The Substitute Teacher Guide to Remember Names in the Classroom
Why is it Important to Learn my Students’ Names?
Learning a student’s name and using it establishes an instant connection. It shows that you care enough about a child to learn his or her name and that you are obviously an experienced and capable teacher. A student feels valued if a teacher calls him or her by name. At some subliminal level, the child feels closer to you and will almost always respond more readily to your requests.
There is almost a magical aura that surrounds a substitute teacher who can learn the name of every student before the end of the first day in class. The students know it’s not easy to do that, and they are impressed with you. That’s never a bad thing.

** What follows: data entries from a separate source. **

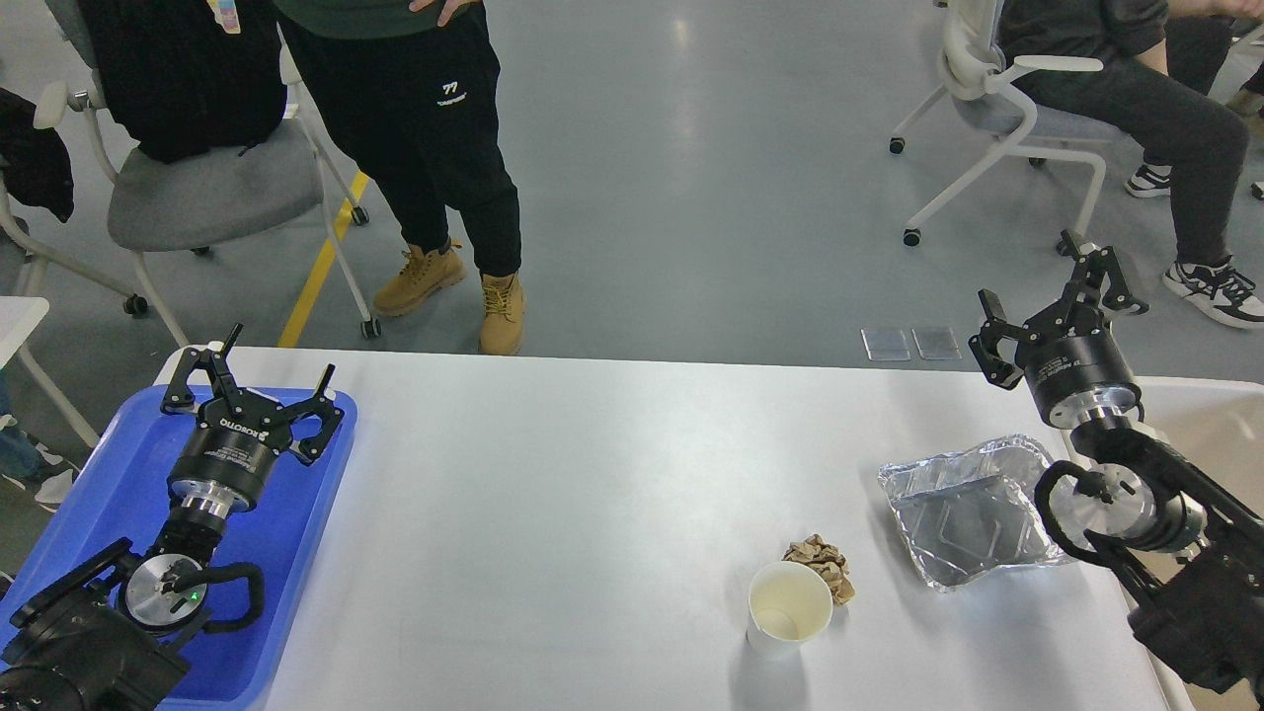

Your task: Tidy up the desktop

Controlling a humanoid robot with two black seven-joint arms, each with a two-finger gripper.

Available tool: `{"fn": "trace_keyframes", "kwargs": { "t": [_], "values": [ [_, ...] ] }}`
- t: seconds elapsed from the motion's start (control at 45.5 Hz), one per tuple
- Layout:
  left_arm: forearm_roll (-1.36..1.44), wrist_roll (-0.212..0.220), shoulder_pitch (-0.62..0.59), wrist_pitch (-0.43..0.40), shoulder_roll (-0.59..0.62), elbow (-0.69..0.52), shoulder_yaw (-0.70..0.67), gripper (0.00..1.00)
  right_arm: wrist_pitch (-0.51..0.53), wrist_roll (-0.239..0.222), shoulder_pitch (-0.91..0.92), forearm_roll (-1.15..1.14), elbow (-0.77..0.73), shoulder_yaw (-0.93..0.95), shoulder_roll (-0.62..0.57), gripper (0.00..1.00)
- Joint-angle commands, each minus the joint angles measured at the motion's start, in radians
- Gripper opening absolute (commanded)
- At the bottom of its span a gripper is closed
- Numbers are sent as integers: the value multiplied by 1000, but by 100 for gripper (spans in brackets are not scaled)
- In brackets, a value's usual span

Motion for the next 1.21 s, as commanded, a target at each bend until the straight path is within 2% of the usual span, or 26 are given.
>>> {"fn": "trace_keyframes", "kwargs": {
  "t": [0.0,0.571,0.857,0.989,1.187],
  "values": [
    [0,1,0,0,0,0,0,99,1,0,4,-6,1,4,-20,100],
    [0,0,0,0,0,0,0,99,1,0,5,-9,-22,-10,-57,100],
    [0,0,0,0,0,0,0,99,5,-8,2,26,-8,-30,-206,100],
    [0,0,0,0,0,0,0,99,17,-8,47,56,-2,-166,-328,100],
    [0,1,0,0,0,0,0,99,17,-9,226,97,35,-600,-519,100]
  ]
}}
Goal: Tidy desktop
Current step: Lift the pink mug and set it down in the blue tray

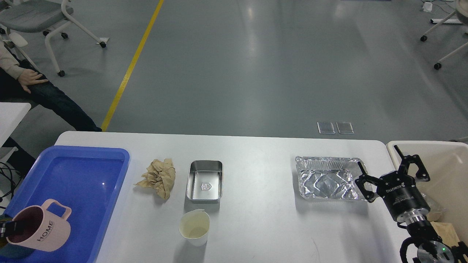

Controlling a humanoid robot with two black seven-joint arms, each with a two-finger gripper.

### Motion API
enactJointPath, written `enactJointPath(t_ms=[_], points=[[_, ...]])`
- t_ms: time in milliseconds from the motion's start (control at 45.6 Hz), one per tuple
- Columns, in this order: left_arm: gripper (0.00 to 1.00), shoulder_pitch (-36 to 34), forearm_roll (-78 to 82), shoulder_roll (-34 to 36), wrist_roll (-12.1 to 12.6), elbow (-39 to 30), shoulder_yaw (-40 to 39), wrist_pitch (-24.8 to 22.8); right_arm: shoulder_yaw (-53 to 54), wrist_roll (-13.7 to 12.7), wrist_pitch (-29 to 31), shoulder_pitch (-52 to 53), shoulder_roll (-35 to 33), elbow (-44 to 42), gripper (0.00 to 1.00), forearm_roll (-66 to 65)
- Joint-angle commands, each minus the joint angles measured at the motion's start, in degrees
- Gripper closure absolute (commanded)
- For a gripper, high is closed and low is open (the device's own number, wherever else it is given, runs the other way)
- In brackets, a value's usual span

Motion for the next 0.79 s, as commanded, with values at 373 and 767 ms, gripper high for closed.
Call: enactJointPath(t_ms=[373,767], points=[[0.98,0.73,4.17,-9.28,2.31,8.76,-0.09,-0.1,-0.17,0.0,-0.28,0.21,0.0,-1.2,0.0,0.0],[0.93,0.11,4.09,-13.32,3.45,10.08,-0.09,0.25,-1.05,0.09,-0.28,0.92,0.18,-1.2,0.0,0.0]])
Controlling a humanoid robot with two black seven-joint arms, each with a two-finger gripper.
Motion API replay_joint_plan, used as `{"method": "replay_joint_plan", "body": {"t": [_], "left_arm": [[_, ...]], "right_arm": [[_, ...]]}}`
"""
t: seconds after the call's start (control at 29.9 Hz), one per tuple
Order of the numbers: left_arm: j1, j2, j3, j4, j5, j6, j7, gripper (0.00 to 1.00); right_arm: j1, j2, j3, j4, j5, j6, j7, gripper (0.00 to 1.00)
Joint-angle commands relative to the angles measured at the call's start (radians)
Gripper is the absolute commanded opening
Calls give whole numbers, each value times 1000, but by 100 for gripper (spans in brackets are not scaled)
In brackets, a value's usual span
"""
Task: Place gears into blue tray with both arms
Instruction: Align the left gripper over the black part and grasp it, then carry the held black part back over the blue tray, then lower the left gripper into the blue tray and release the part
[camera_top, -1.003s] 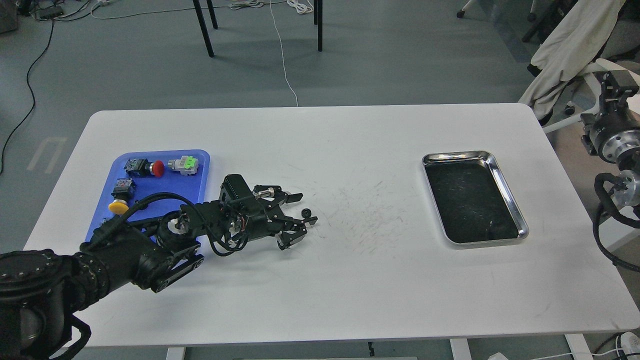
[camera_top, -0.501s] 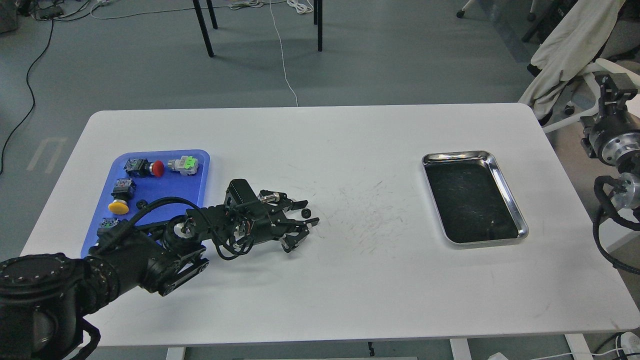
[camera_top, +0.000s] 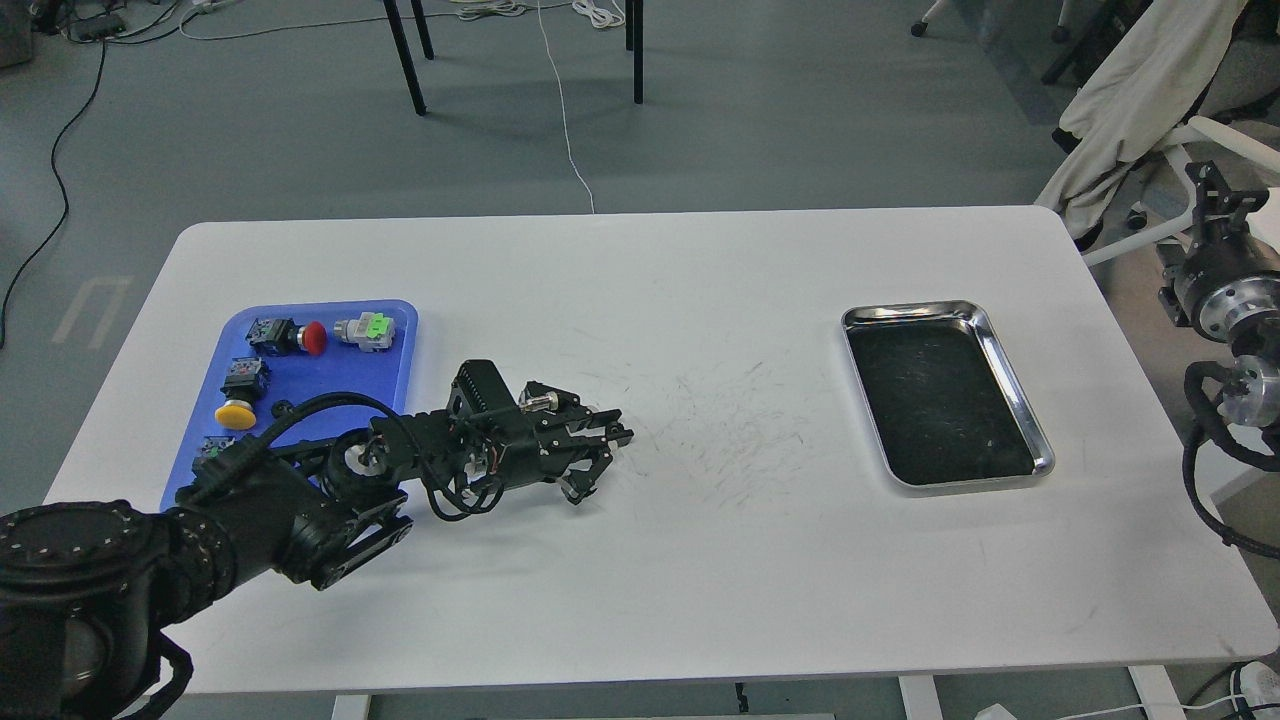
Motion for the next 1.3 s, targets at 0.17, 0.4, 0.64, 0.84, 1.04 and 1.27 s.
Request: {"method": "replay_joint_plan", "body": {"t": [0.17,0.4,0.64,0.84,1.04,1.27], "left_arm": [[-32,61,-2,-12,-3,0,0,6],[-101,152,-3,-17,-8,-1,0,6],[-166,326,-3,-67,-46,-8,0,6],[-82,469,-2,-90,-63,3,0,6],[35,543,-5,-123,-69,51,0,6],[75,531,-13,-113,-98,68,0,6]], "right_arm": [[-11,0,5,0,-2,0,2,94],[-21,35,5,-49,-3,8,3,95],[-27,37,3,-49,-5,12,5,95],[-28,39,3,-49,-5,14,5,95],[-28,37,0,-50,-6,14,6,95],[-28,37,-6,-49,-6,14,5,95]]}}
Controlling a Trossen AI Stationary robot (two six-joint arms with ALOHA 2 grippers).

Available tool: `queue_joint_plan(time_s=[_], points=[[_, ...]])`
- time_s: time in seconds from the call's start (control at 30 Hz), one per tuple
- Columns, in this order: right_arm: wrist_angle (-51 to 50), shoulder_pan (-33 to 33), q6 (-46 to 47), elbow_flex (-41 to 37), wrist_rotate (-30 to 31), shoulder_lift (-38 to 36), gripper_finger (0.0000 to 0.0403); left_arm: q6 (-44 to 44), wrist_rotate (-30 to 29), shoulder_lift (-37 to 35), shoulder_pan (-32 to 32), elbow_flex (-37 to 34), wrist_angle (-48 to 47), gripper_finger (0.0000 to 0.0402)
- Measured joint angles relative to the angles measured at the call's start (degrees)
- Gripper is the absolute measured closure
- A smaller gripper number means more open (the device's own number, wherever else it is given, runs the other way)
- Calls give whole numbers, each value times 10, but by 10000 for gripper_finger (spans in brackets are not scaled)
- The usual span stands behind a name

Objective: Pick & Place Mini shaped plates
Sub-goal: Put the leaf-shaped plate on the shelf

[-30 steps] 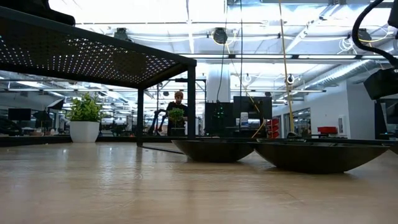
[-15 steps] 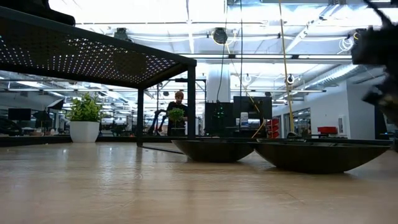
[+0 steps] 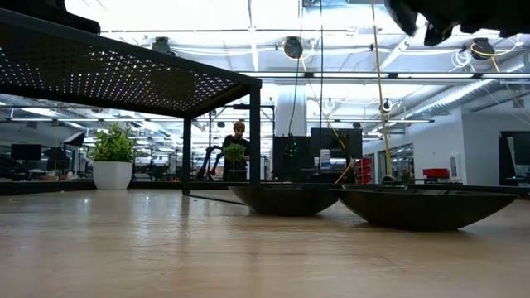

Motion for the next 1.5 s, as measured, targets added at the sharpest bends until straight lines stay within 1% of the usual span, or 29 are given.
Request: queue_joint_plan(time_s=[0.07, 0.1, 0.17, 0.2, 0.33, 0.43, 0.57, 0.63, 0.73, 0.87, 1.0, 1.07, 1.1, 1.13, 1.2, 1.23, 1.27, 1.3, 1.37, 1.43, 1.5], points=[[128, -16, -66, -31, 2, 18, 402, 0, 0, 0, 0, 0, 1, 146], [176, -27, -87, -43, 2, 29, 402, 0, 0, 0, 0, 0, 1, 146], [242, -55, -110, -55, 2, 51, 402, 0, 0, 0, 0, 0, 0, 146], [259, -70, -116, -56, 2, 61, 402, 0, 0, 0, 0, 0, 0, 146], [266, -143, -143, -34, 1, 98, 402, 3, -2, 0, 0, 0, 1, 146], [282, -199, -162, -10, 15, 125, 402, 43, -46, 0, 0, 0, 10, 146], [283, -264, -185, 10, 71, 155, 402, 32, -91, 0, 0, 0, 70, 146], [281, -288, -182, 10, 77, 169, 402, 45, -108, 0, 0, 0, 109, 146], [288, -315, -182, 10, 68, 187, 402, 83, -160, 0, 0, 0, 148, 146], [305, -332, -202, 10, 56, 190, 403, 62, -220, 0, 0, 0, 148, 146], [308, -344, -197, 10, 11, 190, 403, 31, -303, 0, 0, 0, 156, 146], [308, -349, -187, 10, -20, 190, 403, 11, -319, 0, 0, 0, 154, 146], [310, -351, -182, 10, -35, 190, 403, 7, -314, 0, 0, 0, 154, 146], [313, -353, -176, 10, -46, 190, 403, 5, -296, 2, 0, 0, 155, 146], [320, -357, -171, 10, -61, 190, 403, -6, -224, 16, 0, -1, 175, 146], [322, -358, -170, 10, -62, 190, 403, -12, -178, 30, 0, -8, 212, 147], [322, -358, -170, 10, -62, 190, 403, -9, -141, 50, 0, -21, 265, 147], [322, -359, -170, 10, -62, 190, 403, 12, -110, 78, 0, -39, 334, 147], [322, -359, -169, 10, -62, 190, 403, 81, -57, 148, 0, -78, 498, 147], [327, -359, -159, 10, -63, 190, 403, 152, -29, 244, 4, -104, 678, 147], [325, -359, -142, 10, -71, 190, 403, 182, -30, 338, 13, -106, 801, 147]])
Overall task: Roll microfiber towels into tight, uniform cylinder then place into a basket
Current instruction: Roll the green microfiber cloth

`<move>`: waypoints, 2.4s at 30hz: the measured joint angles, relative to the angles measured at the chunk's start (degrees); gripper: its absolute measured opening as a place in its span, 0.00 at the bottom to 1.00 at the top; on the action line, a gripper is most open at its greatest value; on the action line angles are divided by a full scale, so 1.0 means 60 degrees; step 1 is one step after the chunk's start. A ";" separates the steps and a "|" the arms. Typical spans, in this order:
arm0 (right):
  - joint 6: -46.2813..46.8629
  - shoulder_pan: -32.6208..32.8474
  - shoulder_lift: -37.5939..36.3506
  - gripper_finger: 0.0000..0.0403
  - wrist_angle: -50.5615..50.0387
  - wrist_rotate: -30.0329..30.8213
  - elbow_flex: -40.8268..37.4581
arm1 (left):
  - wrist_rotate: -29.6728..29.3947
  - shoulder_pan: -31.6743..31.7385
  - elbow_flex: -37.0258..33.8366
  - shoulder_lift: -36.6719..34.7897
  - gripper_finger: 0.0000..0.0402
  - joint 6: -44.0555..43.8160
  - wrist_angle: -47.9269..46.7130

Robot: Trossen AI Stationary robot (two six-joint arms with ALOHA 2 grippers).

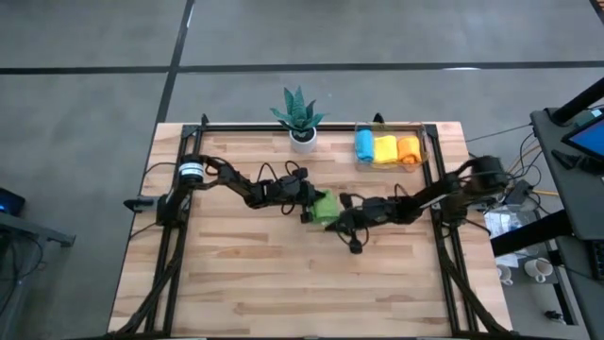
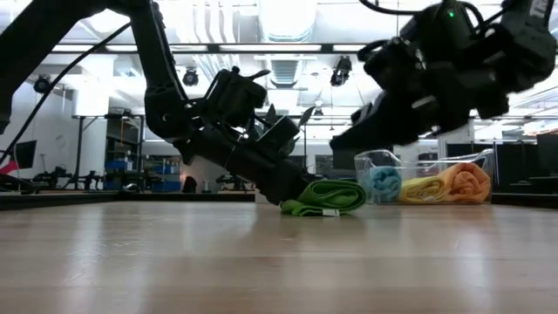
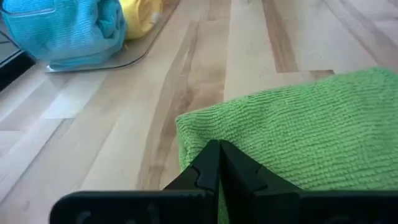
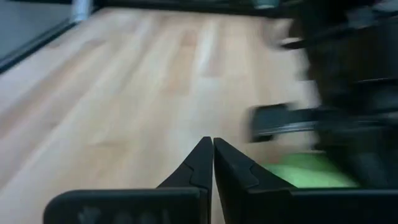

Will There be a Seating Chart or Name Cards?
The short answer is: there should be, but don’t count on it. Principals often require teachers to leave a seating chart in a folder for substitutes. However, teachers tend to change seats often and don’t always remember to update the seating chart. You shouldn’t rely on its accuracy without other verification. To verify the seating chart, ask a special helper to assist you.
Most primary grade teachers keep large name cards on the children’s desks. However, these cards rip and are often lost by mid-year. When I subbed and there were no name cards on the desks, I had the students fold notebook paper in thirds. Then I had them write their names on the papers and stand them up. If there was time, I asked them to decorate their name cards in a manner that described their interests. For instance, I told them that if they loved music, they could decorate their card with musical notes. I often made a sample to show them.
What Should I do if I Can’t Pronounce a Student’s Name?
Mispronouncing a name is guaranteed to cause disruption, laughter, and embarrassment. When you are not sure of a name while you’re taking attendance or teaching a lesson, there are two things you can do:
- Quietly walk over to that student and ask him or her to help you learn how to say his or her name.
- Ask a helper to go over the roster of student names with you before class begins. Your helper can teach you the proper way to address the students whose names might be foreign or unusual to you.
If you encounter a difficult name on a written list and can’t exercise either of these options, you might say, “I’m not quite sure how to pronounce this name. I’ll spell it, and you tell me how to say it properly.”